About this exercise:
Write out only the lines running from the one that contains "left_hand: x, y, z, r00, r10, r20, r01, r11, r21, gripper" to the end of the material, both ends included.

Data:
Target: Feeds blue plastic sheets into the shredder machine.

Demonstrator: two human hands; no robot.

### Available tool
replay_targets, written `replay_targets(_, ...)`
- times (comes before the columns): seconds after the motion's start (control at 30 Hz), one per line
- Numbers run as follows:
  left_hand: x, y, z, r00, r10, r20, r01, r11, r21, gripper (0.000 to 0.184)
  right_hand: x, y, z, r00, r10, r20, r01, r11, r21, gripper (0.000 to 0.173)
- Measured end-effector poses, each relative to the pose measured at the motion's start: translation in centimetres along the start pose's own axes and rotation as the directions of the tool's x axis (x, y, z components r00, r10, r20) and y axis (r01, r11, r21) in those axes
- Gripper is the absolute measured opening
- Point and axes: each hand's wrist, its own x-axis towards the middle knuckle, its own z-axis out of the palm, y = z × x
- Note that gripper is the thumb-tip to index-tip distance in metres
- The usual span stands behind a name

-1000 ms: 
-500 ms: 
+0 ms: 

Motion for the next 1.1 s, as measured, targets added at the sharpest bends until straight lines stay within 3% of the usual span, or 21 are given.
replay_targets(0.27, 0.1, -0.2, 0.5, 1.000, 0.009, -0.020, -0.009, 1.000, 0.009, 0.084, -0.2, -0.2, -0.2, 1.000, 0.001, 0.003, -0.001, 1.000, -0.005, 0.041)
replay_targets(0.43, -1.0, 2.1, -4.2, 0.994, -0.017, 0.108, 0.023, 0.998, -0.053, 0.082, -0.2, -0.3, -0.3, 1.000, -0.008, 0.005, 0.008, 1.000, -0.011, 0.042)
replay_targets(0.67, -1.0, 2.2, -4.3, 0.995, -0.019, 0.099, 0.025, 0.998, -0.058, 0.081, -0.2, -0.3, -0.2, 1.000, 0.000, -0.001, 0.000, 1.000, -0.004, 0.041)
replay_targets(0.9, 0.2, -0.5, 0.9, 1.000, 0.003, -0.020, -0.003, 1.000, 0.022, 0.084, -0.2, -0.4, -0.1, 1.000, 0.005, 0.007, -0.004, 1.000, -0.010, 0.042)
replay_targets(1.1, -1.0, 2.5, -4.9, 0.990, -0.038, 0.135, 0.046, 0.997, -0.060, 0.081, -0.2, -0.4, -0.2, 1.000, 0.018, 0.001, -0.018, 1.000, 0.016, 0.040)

Written solution:
  left_hand: x, y, z, r00, r10, r20, r01, r11, r21, gripper (0.000 to 0.184)
  right_hand: x, y, z, r00, r10, r20, r01, r11, r21, gripper (0.000 to 0.173)
- Measured end-effector poses, each relative to the pose measured at the motion's start: translation in centimetres along the start pose's own axes and rotation as the directions of the tool's x axis (x, y, z components r00, r10, r20) and y axis (r01, r11, r21) in those axes
- Gripper is the absolute measured opening
- Point and axes: each hand's wrist, its own x-axis towards the middle knuckle, its own z-axis out of the palm, y = z × x
- Note that gripper is the thumb-tip to index-tip distance in metres
- The usual span stands behind a name

-1000 ms: 
-500 ms: 
+0 ms: 

Motion for the next 1.1 s, as measured, targets added at the sharpest bends until straight lines stay within 3% of the usual span, or 21 are given.
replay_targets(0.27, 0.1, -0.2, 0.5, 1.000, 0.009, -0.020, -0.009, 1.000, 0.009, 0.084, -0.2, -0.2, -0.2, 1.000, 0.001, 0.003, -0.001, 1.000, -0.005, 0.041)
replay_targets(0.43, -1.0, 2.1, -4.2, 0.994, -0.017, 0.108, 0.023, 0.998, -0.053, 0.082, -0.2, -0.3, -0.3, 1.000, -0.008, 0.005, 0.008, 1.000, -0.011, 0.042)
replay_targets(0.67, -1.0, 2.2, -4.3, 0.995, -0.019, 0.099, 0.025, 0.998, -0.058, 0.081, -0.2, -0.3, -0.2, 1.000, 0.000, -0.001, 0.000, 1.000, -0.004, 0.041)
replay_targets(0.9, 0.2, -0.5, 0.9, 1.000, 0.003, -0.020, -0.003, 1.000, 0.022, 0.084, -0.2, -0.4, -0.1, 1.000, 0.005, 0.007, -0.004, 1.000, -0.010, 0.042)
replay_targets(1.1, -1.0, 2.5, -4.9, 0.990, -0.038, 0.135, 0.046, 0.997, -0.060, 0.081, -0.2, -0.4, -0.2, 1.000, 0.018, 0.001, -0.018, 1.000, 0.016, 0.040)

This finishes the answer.